▶ [The problem]:
Please restate, exactly as written, the lines running from the beginning of the material through the line that has "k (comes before" in it.

--------------------

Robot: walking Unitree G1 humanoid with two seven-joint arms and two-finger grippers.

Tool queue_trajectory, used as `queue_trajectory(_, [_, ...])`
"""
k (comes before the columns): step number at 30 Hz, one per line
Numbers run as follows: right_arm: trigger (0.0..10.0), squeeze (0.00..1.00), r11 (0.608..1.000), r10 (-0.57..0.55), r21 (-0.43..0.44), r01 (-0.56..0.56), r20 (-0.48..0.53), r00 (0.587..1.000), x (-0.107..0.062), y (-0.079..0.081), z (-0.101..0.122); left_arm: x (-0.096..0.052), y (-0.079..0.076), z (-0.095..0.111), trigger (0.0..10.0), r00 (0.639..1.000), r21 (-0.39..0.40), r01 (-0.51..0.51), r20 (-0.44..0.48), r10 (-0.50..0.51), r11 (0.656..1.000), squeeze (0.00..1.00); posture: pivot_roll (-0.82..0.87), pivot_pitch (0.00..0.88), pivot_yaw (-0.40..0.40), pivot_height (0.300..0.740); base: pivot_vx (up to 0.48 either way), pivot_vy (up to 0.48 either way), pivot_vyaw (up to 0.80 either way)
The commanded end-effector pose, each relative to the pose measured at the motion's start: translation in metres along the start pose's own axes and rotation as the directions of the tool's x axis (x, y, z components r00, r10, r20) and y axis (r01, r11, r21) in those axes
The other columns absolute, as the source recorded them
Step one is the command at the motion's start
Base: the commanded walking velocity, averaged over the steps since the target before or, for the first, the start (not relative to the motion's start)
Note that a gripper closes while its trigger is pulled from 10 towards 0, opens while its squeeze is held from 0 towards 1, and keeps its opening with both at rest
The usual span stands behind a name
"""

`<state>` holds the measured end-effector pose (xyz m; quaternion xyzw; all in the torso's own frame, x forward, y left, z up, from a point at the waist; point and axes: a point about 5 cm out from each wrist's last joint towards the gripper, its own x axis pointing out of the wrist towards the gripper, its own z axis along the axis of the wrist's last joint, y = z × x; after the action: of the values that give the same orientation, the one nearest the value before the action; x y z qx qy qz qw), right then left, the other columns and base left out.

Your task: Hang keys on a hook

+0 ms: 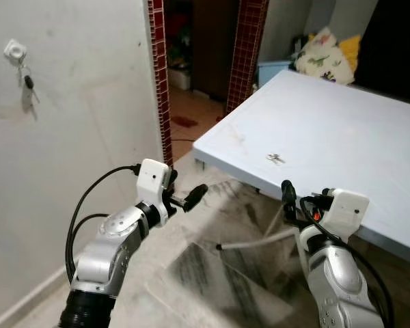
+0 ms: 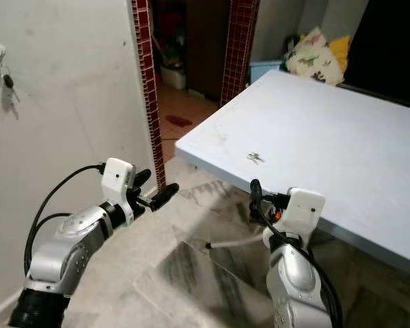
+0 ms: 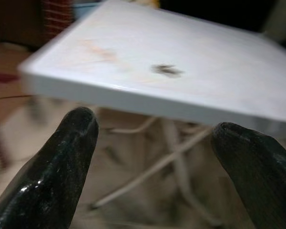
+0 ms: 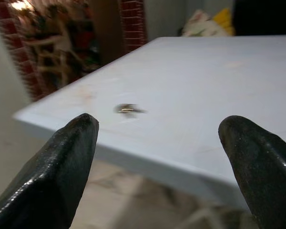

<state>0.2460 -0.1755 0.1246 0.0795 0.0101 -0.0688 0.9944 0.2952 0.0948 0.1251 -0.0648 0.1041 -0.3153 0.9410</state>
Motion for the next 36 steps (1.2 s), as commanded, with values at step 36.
queue_trajectory(36, [10.0, 0.0, 0.997, 0.076, -0.036, -0.074, 0.042, 0.996, 0.013, 0.008, 0.015, -0.003, 0.02, 0.006, 10.0, 0.964, 0.086, -0.261, 0.069, 0.256, 0.961, 0.0, 0.09, 0.0, -0.05, 0.74, 0.0, -0.169, 0.33])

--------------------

▶ [Reply]:
Robot: walking Unitree G1 humanoid with two seven-joint arms and two-finger grippers.

Tool queue_trajectory, used as `queue_trajectory(_, [_, ...])`
"""
k (comes before the columns): step number at 30 Hz, one per line

No further answer is needed.